In the material below, find the line that contains "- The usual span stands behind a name" and the line that contains "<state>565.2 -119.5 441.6", then write out exactly those two lines and everything between them.

• Input data
=== Section Start ===

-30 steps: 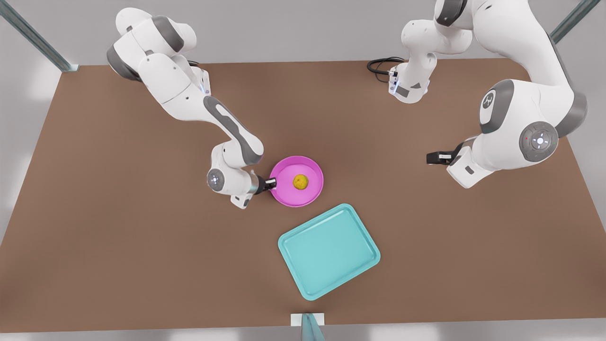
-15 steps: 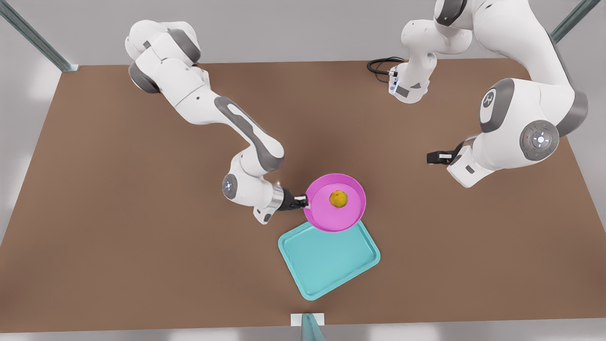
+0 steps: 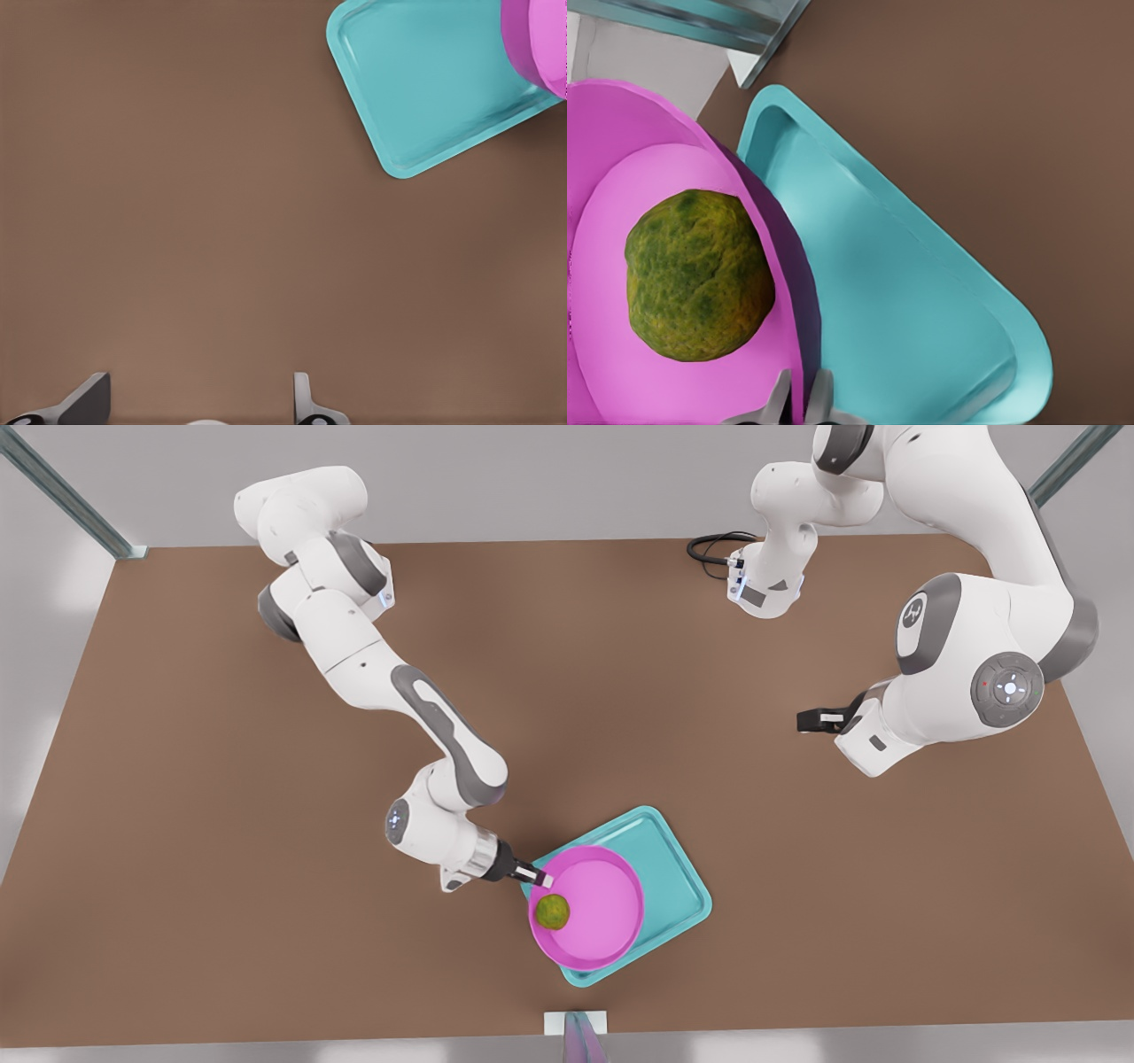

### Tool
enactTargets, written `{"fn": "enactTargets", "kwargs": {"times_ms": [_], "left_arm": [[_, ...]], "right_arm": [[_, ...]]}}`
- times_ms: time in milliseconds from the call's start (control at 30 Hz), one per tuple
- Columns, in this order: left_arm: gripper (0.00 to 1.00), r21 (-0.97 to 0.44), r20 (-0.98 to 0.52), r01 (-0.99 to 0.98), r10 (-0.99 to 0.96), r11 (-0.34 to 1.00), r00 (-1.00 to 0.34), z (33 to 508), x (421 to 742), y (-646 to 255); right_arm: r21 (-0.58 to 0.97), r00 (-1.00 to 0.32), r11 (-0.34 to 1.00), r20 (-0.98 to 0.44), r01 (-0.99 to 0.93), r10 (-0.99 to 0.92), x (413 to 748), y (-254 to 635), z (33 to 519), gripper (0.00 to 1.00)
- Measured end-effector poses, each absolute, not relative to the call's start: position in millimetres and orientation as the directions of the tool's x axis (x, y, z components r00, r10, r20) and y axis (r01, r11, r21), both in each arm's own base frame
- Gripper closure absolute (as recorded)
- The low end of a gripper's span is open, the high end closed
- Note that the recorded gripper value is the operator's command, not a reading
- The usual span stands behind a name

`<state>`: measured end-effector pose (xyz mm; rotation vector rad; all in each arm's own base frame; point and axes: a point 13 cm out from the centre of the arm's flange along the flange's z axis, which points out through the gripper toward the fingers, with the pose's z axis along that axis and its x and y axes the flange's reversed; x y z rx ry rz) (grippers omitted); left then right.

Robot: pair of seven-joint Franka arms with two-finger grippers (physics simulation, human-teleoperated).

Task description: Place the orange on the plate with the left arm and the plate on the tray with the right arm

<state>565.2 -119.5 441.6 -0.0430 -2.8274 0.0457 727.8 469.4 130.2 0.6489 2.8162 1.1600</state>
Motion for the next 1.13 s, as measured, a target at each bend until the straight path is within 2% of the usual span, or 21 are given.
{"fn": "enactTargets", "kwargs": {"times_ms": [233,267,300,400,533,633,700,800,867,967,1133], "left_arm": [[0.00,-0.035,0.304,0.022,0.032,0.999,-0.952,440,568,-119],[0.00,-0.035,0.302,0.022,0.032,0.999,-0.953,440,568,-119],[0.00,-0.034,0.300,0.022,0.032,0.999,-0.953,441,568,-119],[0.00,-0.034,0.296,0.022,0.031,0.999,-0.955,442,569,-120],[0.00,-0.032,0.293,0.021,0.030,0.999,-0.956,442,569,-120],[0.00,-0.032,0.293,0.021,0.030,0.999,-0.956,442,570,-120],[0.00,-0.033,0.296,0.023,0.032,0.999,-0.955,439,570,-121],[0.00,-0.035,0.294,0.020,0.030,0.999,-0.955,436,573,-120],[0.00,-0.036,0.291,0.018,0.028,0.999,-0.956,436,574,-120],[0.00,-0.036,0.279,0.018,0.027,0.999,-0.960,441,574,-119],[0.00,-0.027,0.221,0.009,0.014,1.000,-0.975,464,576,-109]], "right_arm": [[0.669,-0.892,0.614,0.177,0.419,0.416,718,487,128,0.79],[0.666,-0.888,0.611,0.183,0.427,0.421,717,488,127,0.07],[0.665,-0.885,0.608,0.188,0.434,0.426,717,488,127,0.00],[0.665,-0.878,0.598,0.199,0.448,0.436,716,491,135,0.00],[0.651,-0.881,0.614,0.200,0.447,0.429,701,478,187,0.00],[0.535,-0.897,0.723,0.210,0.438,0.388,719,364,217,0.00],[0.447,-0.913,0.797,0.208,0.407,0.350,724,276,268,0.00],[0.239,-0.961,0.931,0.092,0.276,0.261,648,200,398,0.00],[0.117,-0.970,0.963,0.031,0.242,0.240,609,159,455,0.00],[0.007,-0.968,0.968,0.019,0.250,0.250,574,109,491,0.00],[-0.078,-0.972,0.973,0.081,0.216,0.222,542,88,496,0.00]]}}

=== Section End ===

• Answer for the task
- The usual span stands behind a name

`<state>`: measured end-effector pose (xyz mm; rotation vector rad; all in each arm's own base frame; point and axes: a point 13 cm out from the centre of the arm's flange along the flange's z axis, which points out through the gripper toward the fingers, with the pose's z axis along that axis and its x and y axes the flange's reversed; x y z rx ry rz) (grippers omitted); left then right.

Robot: pair of seven-joint Franka arms with two-finger grippers (physics simulation, human-teleoperated).

Task description: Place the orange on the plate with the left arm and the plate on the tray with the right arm

<state>565.2 -119.5 441.6 -0.0430 -2.8274 0.0457 727.8 469.4 130.2 0.6489 2.8162 1.1600</state>

This answer requires no further additions.